What They Had
Starring Hilary Swank, Michael Shannon, Blythe Danner, Robert Forster, Taissa Farmiga, Josh Lucas
There are a lot of great heartfelt moments in Elizabeth Chomko’s directorial debut, including the opening scene where the musical score and images really settle you into your seat. What follows is an intimate look at Alzheimer’s through the eyes of the children dealing with their mother. Oscar winner Hilary Swank is mounting a slow comeback after years of absence dealing with her fathers’ illness (perhaps a reason for her interest in this subject). What impressed me most about this film is the performance from 77-year-old Robert Forster (“The Descendants”) who is typically relegated to supporting parts without much meat. Michael Shannon is also very good, the only other stand out in this cast. What They Had offers so much more than just a few good performance, what your left with days later is the true value.
Nick (Shannon) is resentful of sister Bridget (Swank), who moved to California with her husband (Lucas) and started a family, while he stayed in Chicago to take care of his parents. Nobody is happy in this family except Ruth (Blythe Danner) and that’s because she doesn’t know where she is or who she’s talking to half the time.

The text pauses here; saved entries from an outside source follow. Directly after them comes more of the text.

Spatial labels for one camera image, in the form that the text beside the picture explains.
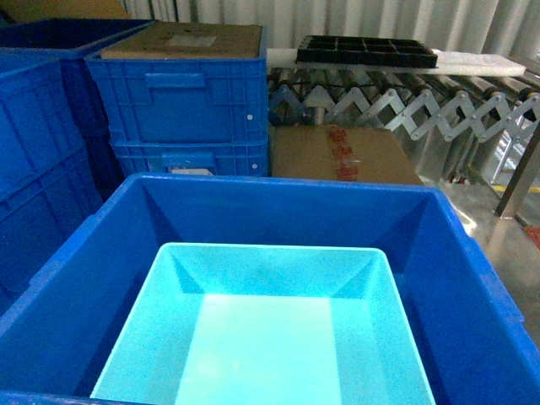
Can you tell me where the white foam board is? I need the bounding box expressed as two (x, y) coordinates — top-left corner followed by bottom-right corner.
(267, 48), (526, 78)

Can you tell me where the lower stacked blue crate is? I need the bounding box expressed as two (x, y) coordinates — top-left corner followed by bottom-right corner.
(111, 138), (269, 177)

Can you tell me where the black compartment tray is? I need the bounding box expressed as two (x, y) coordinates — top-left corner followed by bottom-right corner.
(296, 35), (438, 68)

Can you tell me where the dark blue rear crate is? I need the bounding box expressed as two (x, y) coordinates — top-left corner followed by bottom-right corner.
(1, 18), (153, 138)

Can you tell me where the brown cardboard box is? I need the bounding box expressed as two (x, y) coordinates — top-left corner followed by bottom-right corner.
(270, 125), (423, 186)

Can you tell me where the blue crate lower left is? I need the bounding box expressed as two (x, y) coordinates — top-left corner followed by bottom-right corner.
(1, 148), (103, 313)

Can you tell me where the teal plastic tray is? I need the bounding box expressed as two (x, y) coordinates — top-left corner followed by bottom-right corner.
(92, 243), (435, 404)

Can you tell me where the blue crate far left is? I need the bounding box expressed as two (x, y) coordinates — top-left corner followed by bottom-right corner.
(1, 51), (88, 197)

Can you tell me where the blue crate with cardboard lid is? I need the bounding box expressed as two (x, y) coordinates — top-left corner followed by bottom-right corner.
(85, 26), (268, 143)

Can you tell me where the brown cardboard sheet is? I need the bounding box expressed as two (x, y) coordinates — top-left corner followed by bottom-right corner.
(100, 22), (262, 60)

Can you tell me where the large blue plastic crate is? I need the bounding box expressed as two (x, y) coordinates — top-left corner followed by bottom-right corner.
(1, 174), (539, 404)

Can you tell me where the expandable roller conveyor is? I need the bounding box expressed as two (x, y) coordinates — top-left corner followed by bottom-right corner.
(267, 67), (539, 218)

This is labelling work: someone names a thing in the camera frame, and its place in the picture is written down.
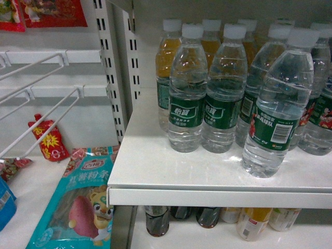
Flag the red sauce pouch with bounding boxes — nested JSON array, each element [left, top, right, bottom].
[[32, 120, 70, 162]]

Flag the white slotted upright post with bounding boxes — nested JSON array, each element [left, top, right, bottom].
[[93, 1, 137, 144]]

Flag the teal sweet potato noodle bag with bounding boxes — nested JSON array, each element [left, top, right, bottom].
[[26, 146, 120, 248]]

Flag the dark tea bottle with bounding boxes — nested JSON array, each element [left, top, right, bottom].
[[144, 205, 170, 237]]

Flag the red snack bag left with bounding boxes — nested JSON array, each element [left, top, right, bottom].
[[1, 0, 25, 32]]

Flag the red snack bag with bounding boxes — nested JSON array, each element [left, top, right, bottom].
[[20, 0, 88, 28], [1, 0, 25, 32]]

After Ruth wanders off in the middle of the night, Bridget fly’s in for a tumultuous reunion. Nick feels both parents should be in assisted living and Burt (Forster) the ever-demanding patriarch, dealing with progressive heart issues, forbids it. “She’s my girl. You can’t take my girl away,” he insists.

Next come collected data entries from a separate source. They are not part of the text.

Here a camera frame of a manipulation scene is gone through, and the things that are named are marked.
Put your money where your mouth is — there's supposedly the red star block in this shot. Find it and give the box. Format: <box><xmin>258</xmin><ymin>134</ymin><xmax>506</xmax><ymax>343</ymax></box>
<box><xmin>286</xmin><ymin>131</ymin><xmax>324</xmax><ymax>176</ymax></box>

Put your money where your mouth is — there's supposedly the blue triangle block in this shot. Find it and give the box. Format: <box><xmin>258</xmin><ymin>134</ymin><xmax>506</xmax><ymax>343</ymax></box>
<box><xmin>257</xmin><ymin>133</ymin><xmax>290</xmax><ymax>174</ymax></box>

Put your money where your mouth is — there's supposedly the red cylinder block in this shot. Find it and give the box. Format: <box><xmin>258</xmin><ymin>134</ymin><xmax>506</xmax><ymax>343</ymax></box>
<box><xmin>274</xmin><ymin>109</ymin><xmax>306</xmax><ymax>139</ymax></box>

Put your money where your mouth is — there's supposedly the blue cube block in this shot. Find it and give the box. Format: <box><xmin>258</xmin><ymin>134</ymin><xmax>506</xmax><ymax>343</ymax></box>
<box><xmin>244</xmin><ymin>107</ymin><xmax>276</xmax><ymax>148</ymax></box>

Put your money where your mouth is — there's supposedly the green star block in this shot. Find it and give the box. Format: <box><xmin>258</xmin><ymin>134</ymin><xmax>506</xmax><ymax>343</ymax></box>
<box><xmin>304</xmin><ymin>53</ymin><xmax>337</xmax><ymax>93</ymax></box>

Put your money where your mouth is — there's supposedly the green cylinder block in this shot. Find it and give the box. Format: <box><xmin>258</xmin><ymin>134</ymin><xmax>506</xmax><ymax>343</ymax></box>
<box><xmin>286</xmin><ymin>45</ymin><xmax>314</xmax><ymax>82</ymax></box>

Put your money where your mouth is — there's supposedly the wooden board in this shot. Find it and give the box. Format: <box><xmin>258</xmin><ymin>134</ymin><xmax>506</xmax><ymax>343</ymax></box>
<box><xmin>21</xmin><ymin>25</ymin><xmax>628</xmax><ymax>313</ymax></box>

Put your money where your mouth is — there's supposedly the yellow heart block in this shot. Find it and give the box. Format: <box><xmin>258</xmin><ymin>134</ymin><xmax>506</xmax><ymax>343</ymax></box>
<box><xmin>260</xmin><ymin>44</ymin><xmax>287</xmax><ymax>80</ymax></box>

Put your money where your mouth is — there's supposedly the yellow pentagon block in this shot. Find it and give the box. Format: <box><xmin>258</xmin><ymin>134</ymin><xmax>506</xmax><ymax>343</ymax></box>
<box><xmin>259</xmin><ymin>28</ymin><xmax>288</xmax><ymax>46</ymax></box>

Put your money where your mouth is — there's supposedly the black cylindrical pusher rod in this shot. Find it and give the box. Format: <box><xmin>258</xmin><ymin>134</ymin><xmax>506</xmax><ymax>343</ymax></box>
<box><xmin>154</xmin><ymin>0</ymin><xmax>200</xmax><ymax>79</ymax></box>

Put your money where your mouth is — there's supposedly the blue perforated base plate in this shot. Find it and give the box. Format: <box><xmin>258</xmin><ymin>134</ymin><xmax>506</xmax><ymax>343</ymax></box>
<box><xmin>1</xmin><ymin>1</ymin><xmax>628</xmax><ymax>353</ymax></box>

There is humanity in the family disputes occurring here, dialogues that take us inside a world we hope never to experience and that’s powerful.

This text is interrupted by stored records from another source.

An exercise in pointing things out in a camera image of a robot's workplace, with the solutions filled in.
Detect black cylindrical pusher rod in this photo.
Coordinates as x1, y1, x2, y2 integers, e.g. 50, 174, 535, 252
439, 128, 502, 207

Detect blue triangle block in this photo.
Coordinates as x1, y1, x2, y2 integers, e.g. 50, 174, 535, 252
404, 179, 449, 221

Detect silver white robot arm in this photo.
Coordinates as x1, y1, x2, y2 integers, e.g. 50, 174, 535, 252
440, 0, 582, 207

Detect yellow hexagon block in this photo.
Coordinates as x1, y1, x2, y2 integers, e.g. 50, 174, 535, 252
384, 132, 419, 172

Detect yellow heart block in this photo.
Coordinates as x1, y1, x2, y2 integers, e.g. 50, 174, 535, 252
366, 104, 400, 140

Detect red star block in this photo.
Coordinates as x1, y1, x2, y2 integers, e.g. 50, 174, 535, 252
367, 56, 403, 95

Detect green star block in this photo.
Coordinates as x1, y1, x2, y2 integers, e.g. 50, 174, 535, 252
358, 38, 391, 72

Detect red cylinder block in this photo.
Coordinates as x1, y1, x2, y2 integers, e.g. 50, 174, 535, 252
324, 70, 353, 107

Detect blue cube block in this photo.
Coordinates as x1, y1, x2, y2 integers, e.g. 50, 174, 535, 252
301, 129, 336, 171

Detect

“What They Had” is a welcome respite to the superhero movies and violence-inducing horror movies that add nothing to the viewer’s outlook. There is humanity in the family disputes occurring here, dialogues that take us inside a world we hope never to experience and that’s powerful. That’s what Chomko does so well with her script, even if her directing sometimes gets in the way of the story. She balances heartbreaking real-life stuff with constant comic relief that makes this quite an enjoyable film.
“Pick someone you can stand and make a commitment,” Burt advises his daughter… that’s one of the subplots we could have done without. Thousands of films have troubled marriage plots, fewer focus so intimately on family and togetherness when dealing with such a specific and debilitating disease. Swank’s character Bridget is the least interesting person on screen and the double Oscar winner doesn’t do much to change that aside from one particularly strong scene near the end. Identifying what doesn’t quite work about “What they Had” was pretty easy. It’s told from the wrong perspective. Bridget’s marital problems add to the chaos, but feel like they are from a different movie. It’s just not a expansive enough film for all characters we encounter to have a fully fleshed out breakdown. Hopefully, the setbacks don’t cost Forster a supporting nod, because he earns it here.
Despite some structure problems in the script, this is a valuable story about families working through heartbreak.